WR Odell Beckham Jr.
WR Odell Beckham Jr.

As Odell Beckham Jr. has been adjusting to England, struggling to fall asleep with a five-hour time difference, he's had a lot of time to think about his slower-than-hoped-for start as a Baltimore Raven.

After signing a one-year, $15 million contract this offseason, Beckham has just seven catches for 79 yards and no touchdowns through the first five weeks.

Much of the reason is because of injuries, which have limited Beckham to just one full game and kept him out of two entirely, but his production even when he's been on the field hasn't been what the superstar anticipated.

"I was doing such a great job early on and hadn't been thrown many tests leading into training camp, and I feel like I semi-failed the test God gave me," Beckham said. "Realizing that is a step of growth. To now embrace this new challenge and find a way to be productive with whatever opportunities I do have, that's just the bottom line. Make the most of what you get.

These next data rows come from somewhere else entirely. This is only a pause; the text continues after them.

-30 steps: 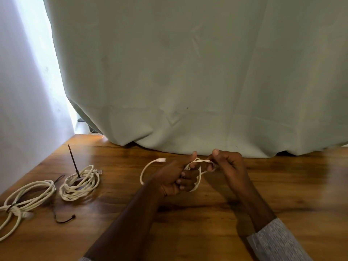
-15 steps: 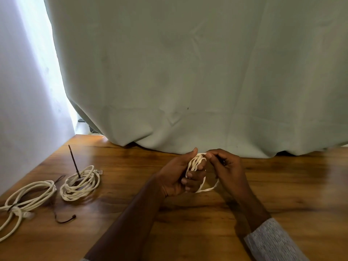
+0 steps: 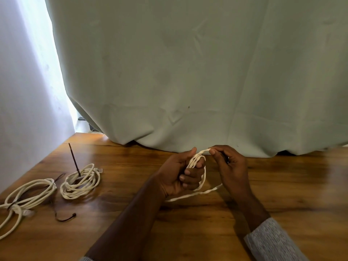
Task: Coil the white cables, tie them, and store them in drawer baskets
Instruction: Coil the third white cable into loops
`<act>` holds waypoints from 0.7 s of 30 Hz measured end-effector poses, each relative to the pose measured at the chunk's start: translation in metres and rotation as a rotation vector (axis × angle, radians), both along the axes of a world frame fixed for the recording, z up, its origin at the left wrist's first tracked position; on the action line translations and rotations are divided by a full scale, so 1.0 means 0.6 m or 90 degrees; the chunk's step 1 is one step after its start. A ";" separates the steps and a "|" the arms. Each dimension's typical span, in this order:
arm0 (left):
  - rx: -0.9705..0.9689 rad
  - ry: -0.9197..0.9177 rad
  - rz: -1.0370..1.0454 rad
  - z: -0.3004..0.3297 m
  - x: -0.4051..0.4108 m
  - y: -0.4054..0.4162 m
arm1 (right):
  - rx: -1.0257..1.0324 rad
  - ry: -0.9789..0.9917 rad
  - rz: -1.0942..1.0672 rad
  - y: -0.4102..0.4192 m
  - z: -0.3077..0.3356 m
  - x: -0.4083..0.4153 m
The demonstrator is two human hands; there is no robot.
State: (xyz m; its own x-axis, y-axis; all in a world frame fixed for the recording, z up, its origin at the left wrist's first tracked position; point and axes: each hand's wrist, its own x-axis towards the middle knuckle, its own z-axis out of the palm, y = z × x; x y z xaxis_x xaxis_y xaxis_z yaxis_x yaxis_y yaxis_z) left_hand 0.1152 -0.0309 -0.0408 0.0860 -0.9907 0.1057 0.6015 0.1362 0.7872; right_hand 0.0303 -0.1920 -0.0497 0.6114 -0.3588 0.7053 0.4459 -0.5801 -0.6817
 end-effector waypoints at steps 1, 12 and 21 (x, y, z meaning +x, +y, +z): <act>-0.010 -0.001 -0.003 0.003 -0.001 -0.001 | 0.005 0.013 0.011 -0.001 -0.001 0.002; -0.213 0.109 0.129 0.027 0.026 0.016 | 0.183 0.250 0.212 0.055 -0.024 0.006; -0.125 0.089 0.376 0.019 0.021 0.010 | 0.196 0.497 0.315 0.067 -0.012 0.001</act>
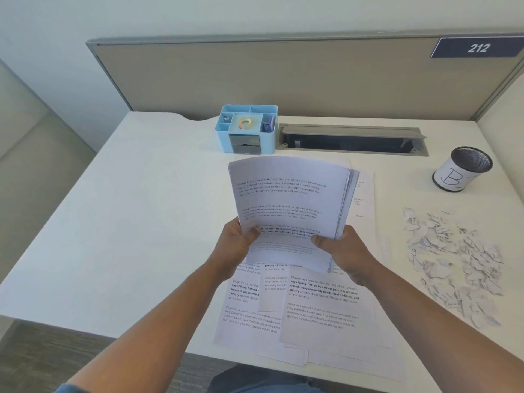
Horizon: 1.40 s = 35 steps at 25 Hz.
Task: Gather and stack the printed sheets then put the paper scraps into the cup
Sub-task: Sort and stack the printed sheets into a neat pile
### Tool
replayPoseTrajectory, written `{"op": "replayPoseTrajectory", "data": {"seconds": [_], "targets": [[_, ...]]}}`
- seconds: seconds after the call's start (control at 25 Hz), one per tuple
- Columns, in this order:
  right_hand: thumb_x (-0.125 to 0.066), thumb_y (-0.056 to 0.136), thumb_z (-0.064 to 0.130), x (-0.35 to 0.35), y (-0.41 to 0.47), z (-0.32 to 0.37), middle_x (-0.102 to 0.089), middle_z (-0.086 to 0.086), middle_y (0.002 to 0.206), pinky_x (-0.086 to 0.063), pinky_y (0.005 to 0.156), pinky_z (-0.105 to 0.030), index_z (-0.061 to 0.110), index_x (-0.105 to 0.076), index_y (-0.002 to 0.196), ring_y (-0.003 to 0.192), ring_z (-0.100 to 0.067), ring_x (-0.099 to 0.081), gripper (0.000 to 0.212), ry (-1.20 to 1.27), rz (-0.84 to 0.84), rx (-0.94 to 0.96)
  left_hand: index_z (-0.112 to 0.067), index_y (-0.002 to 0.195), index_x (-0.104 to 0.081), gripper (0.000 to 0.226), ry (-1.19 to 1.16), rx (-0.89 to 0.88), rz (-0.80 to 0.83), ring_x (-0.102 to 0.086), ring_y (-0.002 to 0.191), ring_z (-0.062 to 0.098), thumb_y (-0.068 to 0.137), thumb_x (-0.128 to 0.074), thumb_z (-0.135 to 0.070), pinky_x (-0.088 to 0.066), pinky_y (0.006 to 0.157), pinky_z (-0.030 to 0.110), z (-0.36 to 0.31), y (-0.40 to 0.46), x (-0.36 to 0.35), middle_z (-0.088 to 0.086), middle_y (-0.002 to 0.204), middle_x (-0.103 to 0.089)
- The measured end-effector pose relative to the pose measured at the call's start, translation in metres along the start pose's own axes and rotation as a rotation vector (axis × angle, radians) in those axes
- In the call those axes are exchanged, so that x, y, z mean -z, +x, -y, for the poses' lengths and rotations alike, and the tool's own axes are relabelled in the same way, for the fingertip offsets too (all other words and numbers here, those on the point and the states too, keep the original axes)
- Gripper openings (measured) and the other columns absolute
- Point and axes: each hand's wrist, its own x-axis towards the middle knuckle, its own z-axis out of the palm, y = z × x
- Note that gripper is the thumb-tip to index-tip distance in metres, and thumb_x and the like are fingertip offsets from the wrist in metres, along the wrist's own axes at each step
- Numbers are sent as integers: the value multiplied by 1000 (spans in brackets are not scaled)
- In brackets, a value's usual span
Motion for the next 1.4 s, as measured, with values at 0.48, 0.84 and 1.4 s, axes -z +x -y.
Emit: {"op": "replayPoseTrajectory", "data": {"seconds": [0.48, 0.84, 1.4], "targets": [[-67, 95, 4, 5, -11, -16, -79, -6, 107, -58, 93, -44, 9, -73, 115, 100, -26, -76, 21, 174, 42, -133, -8, 125, -61, 33, -40, 252, 32, -75, 103, 34, 96, -64, 6, -61, 84, 47, 24, -8, 2, 14, 115, -76], [-68, 91, -1, 19, -7, -44, -79, -10, 106, -60, 87, -48, 7, -72, 116, 99, -34, -74, 26, 230, -193, -248, -18, 146, -46, 62, 636, 314, -295, -50, 129, 26, 91, -72, -31, -48, 100, 42, 58, 14, 44, 2, 144, -50], [-69, 92, 3, 4, -9, -55, -77, -9, 114, -53, 101, -55, 9, -71, 122, 108, -35, -72, 30, 237, -340, -284, -20, 147, -47, 64, 746, 102, 19, -41, 131, 24, 91, -73, -38, -39, 109, 40, 53, 81, 47, -2, 137, -50]]}}
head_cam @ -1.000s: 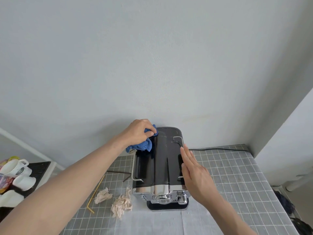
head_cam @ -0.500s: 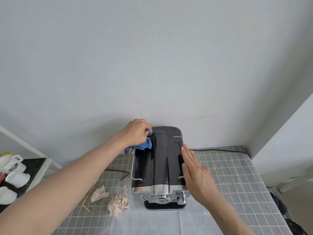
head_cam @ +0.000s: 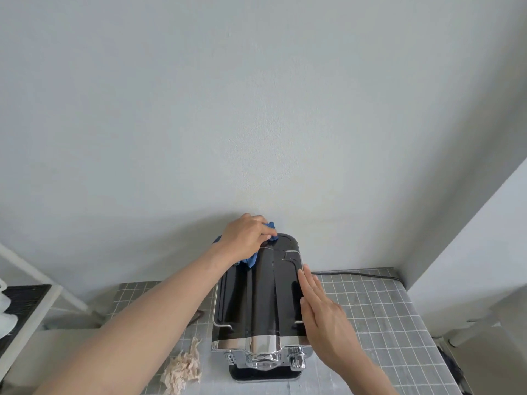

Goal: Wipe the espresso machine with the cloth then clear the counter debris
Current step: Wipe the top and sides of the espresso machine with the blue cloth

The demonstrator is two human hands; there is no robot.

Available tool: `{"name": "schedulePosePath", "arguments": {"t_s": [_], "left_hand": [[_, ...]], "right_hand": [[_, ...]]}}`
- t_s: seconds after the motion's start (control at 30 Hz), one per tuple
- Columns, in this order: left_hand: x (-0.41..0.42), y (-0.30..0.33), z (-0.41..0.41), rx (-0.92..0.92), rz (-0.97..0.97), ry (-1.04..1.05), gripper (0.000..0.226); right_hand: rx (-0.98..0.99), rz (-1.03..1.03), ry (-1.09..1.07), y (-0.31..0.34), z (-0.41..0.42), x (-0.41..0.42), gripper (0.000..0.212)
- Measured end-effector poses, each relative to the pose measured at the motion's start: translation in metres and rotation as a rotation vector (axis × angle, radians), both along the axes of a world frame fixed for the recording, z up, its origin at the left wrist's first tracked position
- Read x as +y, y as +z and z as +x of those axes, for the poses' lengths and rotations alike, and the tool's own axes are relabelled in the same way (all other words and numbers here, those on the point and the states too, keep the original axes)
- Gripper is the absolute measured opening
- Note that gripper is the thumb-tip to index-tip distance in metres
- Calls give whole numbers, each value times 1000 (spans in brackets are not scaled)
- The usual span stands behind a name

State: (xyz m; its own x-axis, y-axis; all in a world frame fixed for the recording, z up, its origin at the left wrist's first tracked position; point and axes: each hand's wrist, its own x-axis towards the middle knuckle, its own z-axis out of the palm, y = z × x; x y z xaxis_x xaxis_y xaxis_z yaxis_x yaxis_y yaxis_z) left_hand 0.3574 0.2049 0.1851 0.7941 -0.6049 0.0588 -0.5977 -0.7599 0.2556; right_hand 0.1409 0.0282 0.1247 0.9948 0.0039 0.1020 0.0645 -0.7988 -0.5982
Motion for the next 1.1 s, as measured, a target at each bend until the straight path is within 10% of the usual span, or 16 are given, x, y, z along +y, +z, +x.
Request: {"name": "schedulePosePath", "arguments": {"t_s": [1.1], "left_hand": [[114,5,-119,503,-431,544,43]], "right_hand": [[65,-4,-4,3,-1,6,57]]}}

"There's no time for excuses or putting blame here or there. I'm a man. I take my wins and my losses. I've just got to come out and be better, plain and simple, and do whatever I can to help this team win."

Head Coach John Harbaugh said he and Beckham talk a lot, and that he knows the veteran receiver is eager to make his first big splash with his new team.

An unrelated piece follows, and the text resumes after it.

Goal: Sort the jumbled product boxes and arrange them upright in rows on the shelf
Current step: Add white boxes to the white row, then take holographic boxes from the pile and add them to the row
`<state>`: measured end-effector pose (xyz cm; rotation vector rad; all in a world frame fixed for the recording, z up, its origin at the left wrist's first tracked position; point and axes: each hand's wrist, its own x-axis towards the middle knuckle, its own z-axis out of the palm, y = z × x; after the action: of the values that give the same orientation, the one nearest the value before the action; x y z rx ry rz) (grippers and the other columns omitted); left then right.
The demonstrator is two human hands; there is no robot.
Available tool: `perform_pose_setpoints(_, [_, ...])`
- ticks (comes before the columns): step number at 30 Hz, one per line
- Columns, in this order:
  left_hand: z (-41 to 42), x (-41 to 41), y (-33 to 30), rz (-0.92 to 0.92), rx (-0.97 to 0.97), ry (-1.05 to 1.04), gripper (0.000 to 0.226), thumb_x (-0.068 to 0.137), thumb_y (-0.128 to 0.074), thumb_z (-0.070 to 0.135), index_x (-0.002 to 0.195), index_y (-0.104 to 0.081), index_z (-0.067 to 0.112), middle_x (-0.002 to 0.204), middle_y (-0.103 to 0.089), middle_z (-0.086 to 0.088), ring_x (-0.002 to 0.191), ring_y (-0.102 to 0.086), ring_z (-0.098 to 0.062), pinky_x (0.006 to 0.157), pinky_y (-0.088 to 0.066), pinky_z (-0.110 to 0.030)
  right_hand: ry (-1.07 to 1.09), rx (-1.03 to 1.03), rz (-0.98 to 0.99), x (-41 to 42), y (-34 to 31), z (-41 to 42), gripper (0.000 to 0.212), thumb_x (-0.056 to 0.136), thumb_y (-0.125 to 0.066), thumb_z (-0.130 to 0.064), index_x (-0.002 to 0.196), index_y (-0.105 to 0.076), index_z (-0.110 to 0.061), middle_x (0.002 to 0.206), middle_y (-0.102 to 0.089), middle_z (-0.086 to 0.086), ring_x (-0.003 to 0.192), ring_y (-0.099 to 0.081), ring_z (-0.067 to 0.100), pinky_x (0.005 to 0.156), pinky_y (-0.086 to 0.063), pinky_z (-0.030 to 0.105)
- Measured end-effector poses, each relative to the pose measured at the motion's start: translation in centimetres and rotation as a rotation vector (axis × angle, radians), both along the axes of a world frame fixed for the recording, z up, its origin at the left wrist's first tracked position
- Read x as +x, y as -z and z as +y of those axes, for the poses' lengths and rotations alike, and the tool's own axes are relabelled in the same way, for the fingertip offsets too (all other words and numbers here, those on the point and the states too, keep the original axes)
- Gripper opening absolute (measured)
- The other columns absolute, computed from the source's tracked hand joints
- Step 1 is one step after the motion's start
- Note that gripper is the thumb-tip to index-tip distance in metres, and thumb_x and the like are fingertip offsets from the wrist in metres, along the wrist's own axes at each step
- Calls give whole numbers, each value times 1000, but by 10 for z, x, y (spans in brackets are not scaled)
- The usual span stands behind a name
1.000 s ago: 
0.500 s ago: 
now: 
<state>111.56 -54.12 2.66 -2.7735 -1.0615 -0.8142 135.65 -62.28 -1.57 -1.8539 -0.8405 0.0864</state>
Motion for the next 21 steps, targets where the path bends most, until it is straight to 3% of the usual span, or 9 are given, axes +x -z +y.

"He just wants to do more. He wants to be involved," Harbaugh said. "I just think he has to be patient. It's a long season. He's going to be healthy and he practices hard and well. I know he's going to be there for us."

Beckham's only full game was the season-opener against the Texans, in which he caught two passes for 37 yards. Then Beckham suffered an ankle injury in Cincinnati, which sidelined him for the next two games. Beckham returned last week in Pittsburgh but exited the game for a chunk for unknown reasons. He indicated Thursday that maybe he came back a little too soon.

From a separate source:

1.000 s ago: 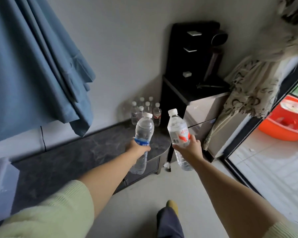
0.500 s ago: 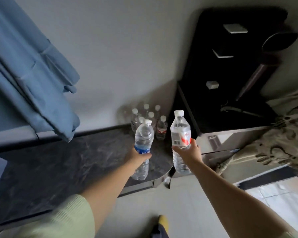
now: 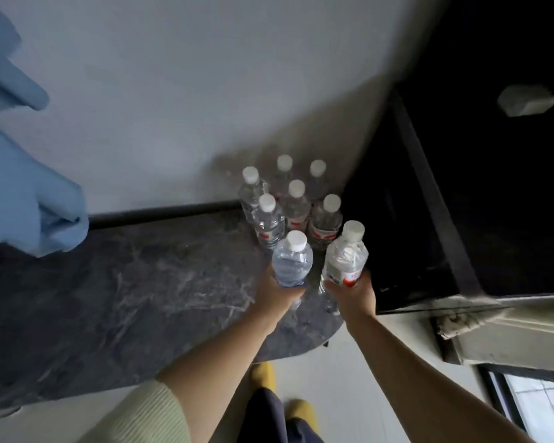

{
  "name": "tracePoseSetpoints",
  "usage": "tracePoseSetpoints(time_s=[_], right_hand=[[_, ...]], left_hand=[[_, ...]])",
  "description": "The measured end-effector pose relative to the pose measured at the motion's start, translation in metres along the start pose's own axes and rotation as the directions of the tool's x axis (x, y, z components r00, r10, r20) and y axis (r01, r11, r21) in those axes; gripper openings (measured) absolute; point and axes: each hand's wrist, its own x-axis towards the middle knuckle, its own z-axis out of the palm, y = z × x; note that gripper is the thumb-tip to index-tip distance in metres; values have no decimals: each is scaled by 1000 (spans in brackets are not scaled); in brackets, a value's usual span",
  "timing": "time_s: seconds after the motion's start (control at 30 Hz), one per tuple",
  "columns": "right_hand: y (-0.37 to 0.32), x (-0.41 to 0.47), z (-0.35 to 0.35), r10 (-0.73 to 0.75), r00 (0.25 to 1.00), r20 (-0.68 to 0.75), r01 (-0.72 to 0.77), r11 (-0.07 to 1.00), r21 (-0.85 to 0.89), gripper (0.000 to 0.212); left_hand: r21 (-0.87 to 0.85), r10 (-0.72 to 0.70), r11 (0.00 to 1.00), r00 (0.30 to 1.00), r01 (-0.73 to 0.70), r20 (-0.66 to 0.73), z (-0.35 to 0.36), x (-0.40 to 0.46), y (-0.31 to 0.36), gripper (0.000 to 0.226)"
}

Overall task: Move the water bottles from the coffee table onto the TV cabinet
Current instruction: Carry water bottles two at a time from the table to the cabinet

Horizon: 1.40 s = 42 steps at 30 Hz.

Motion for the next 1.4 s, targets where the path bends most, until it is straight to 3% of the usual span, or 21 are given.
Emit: tracePoseSetpoints(time_s=[0.27, 0.43, 0.6, 0.77, 0.97, 1.17, 1.4], right_hand=[[23, 53, 42, -104, 992, -66, 102, 994, -27, 72], [30, 70, 51, -119, 992, -38, 119, 993, 7, 77], [37, 76, 49, -128, 992, 10, 127, 990, 65, 79], [35, 74, 45, -122, 991, 52, 117, 990, 83, 102], [29, 55, 22, -84, 979, 186, 66, 992, 104, 95], [-11, 22, -13, -99, 968, 232, 97, 995, 19, 107], [-82, -36, -66, -249, 936, 250, 291, 945, -150, 101]], left_hand=[[-30, 108, 994, 993, -109, -54, 32, 81, -31, 45], [-7, 216, 976, 973, -217, -79, 48, 100, -34, 58], [72, 290, 956, 954, -285, -74, 54, 113, -38, 56], [141, 326, 939, 942, -314, -76, 54, 114, -38, 53], [111, 255, 962, 967, -251, -20, 46, 93, -33, 87], [105, 221, 969, 975, -222, 22, 25, 45, 11, 90], [225, 269, 936, 962, -272, 46, -5, -17, 99, 90]])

"It's been tough," Beckham said. "I worked my ass off for a long time since that Super Bowl [injury]. Just to have a small, small setback that you never saw coming, it's just unfortunate. … It never feels good when you're not at your very, very best. I feel much better this week."

Now Beckham seems to be working on improving his mental health.

"It starts with my energy day to day," Beckham said. "There's a lot of things that I feel like I can do better. I have to accept that challenge, embrace it, and be exactly who I know I am."

Beckham might be the Ravens' biggest international star in London this week. Junior soccer players at the Ravens' Tottenham practice facility were dying for photos with him. But when it comes to Sunday's game abroad, nobody on the Ravens may be itching for a big game more than Beckham.

The last time he had such a performance was in Super Bowl LIV, but it was cut short by his career-altering second major knee injury. Now Beckham is hoping the large international stage will be his launching point.

"There's something about pressure and the biggest stage that drives me even more," Beckham said, relaying something his former head coach for the Los Angeles Rams, Sean McVay, told him.

"How can I get back on track? How can I be the person that I know I'm capable of being? I would absolutely love that to start this Sunday."